Saint Petersburg, St. Petersburg, Russian Federation
Saint Petersburg, St. Petersburg, Russian Federation
The structure of human serum albumin (HSA) in aqueous solutions in the presence of catechin at a constant molar ratio [HSA]:[Cat]=1:10 and varying the concentration of cobalt ions within [Co2+]:[HSA] from 0 to 100 is studied in this work. The study of the secondary structure of the protein is carried out by FTIR spectroscopy with deconvolution of the Amide I band. Changes in the tertiary structure of the protein are recorded by UV absorption and fluorescence spectra. It was found that at concentration ratios of [HSA]:[Co2+] up to 1:100, there are no disturbances in the globular structure of the protein. There are a decrease in the number of α-helices and a growth in the content of β-layers in the protein structure with an increase in the concentration of cobalt cations. When HSA interacts with catechin, spectral changes are observed, indicating the formation of a complex.

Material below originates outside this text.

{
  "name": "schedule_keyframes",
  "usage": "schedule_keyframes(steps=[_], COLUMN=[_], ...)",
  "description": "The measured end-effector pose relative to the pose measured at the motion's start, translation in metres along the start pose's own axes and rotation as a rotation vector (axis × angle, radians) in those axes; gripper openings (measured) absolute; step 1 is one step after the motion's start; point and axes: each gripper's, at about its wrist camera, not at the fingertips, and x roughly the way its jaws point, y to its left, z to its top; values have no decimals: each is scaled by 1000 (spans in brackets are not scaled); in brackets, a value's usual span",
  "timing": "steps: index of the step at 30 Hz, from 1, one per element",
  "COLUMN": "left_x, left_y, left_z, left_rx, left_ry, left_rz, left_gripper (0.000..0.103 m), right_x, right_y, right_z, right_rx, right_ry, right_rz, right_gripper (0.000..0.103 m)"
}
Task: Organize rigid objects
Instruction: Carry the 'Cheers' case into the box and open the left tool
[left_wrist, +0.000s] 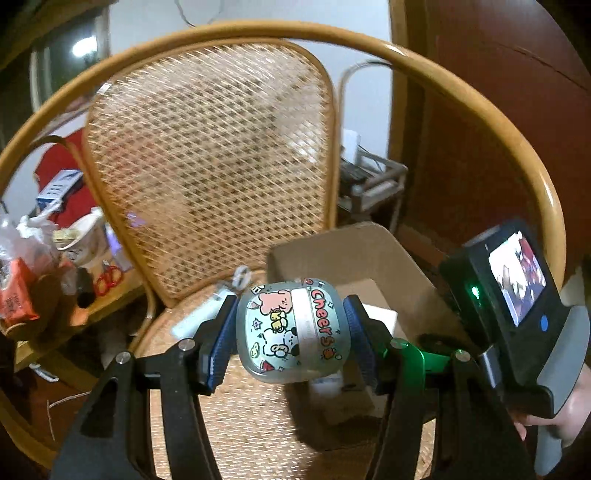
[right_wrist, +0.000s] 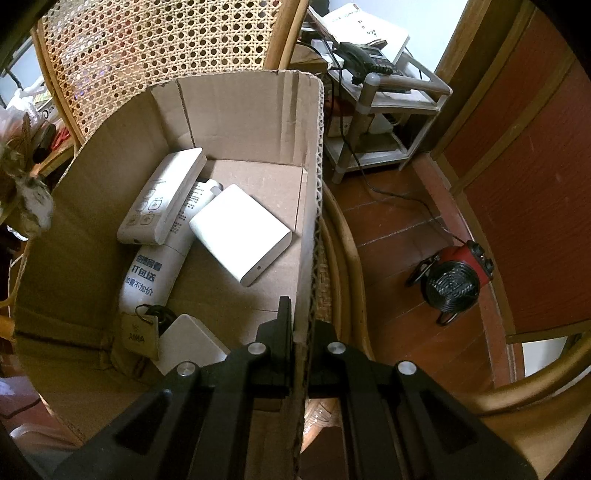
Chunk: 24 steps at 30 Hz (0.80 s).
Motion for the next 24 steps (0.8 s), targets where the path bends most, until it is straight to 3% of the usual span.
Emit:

Presumably, complex formation leads to quenching of the fluorescence of both compounds. The cause of protein fluorescence quenching can be either a violation of its tertiary structure or the direct binding of catechin and cobalt cations to HSA near aromatic amino acid residues. The value of the zeta potential of protein particles in solution, determined by the negative charge density on HSA, decreases with increasing concentration of CoCl2 in solution, approaching 0 at [Co2+]:[HSA]=100. Catechin does not hinder from the complex formation of HSA with Co2+.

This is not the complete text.